Confirmed infections in New Mexico are close to 110,000 since the pandemic began, with roughly half of those being reported in November. The number of related deaths reported in a single day hit record highs twice last week, and hospitalizations still are hovering over 900.

New Mexico did not report Covid-19 daily cases on Tuesday after a state computer network outage disrupted collection of laboratory data. Officials said Tuesday's data would be reported on Wednesday.

Meantime, Human Services Secretary Dr. David Scrase said there are hospitals around New Mexico facing extremely high demands and state health officials are expected to formally declare soon that providers are at a stage where rationing care. Such a step is likely despite a slowdown in the rate of spread and a decrease in the number of Covid-19 cases being reported daily in the state.

Under a crisis standards of care declaration, an established framework and guidelines would be used for making ethical decisions about triaging care.

“The trigger for when that happens is actually when the resources don't match the demand," said Dr. Michael Richards, vice chancellor for clinical affairs with the University of New Mexico Health System. “In our case, we've had months of this and months to prepare."

Local triage boards are up and running at hospitals around the state and a centralized call center has been helping to identify which hospitals have room and which ones need help. Unlike other states, the idea early on was for separate providers in New Mexico to work together to pool their resources since the state already ranked near the bottom nationally for the number of hospital beds per 1,000 residents.

Richards and other officials stressed that the tools used by the local triage boards to make decisions are objective and based on equity and fairness. They also said the foundation for developing those tools is rooted in plans that have been crafted over recent years and months by experts both nationally and in New Mexico.

The only criteria that would determine the allocation for resources and care is whether a person would be likely to survive a COVID-19 infection, officials said.

And the situation is fluid as pressure on the health care system changes daily, Richards said.

“There's no one bright line that we cross that then says we'll do this for every patient in every circumstance,” he said. “What I mean by that is that the health care professionals won't make decisions about allocation of resources until it's necessary. We will continue to build as much contingency capacity, use as much alternative ways of delivering the care as possible and only apply this as needed.”

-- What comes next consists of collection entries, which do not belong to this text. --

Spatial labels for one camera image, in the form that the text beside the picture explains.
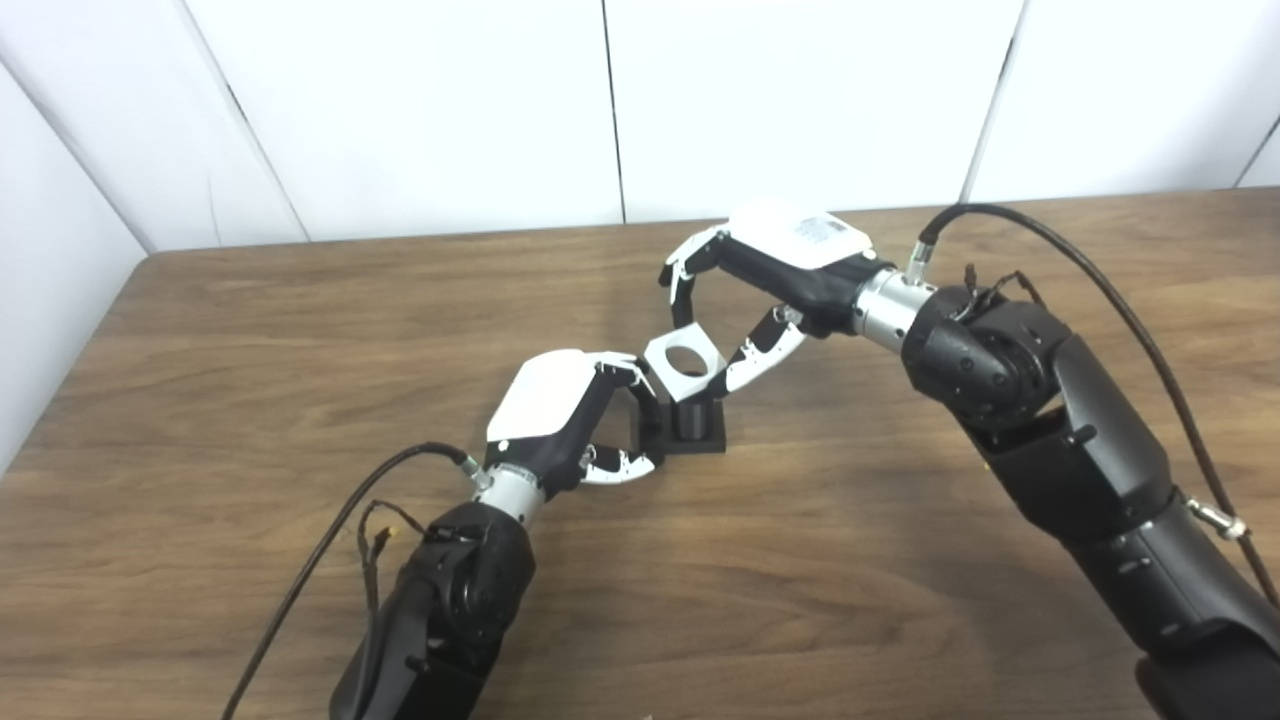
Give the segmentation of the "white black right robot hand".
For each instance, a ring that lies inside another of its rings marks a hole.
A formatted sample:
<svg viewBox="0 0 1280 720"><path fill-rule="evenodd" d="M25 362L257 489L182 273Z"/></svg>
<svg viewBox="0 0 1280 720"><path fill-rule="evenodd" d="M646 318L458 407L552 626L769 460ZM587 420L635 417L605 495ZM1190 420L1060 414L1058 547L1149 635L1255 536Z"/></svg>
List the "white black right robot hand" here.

As resources become more scarce, officials explained, the duty of health care providers shifts from focusing on the individual patient to making sure decisions maximize benefits for all patients.

Dr. Denise Gonzales, medical director at Presbyterian Healthcare Services, said hospitals around the state already have tried to boost capacity by increasing spaces where beds can be placed, putting more than one patient in a room, redeploying staff and hiring traveling nurses. They also are identifying patients who can be treated at home or at outpatient centers where they can get the medications they need without being hospitalized.

Gonzales said New Mexicans should feel reassured that physicians are doing everything possible to not limit any care.

“But we do need the community's help,” she said, making another plea that people limit their contact with others as much as possible, wear face coverings and wash hands to curb opportunities for the virus to spread.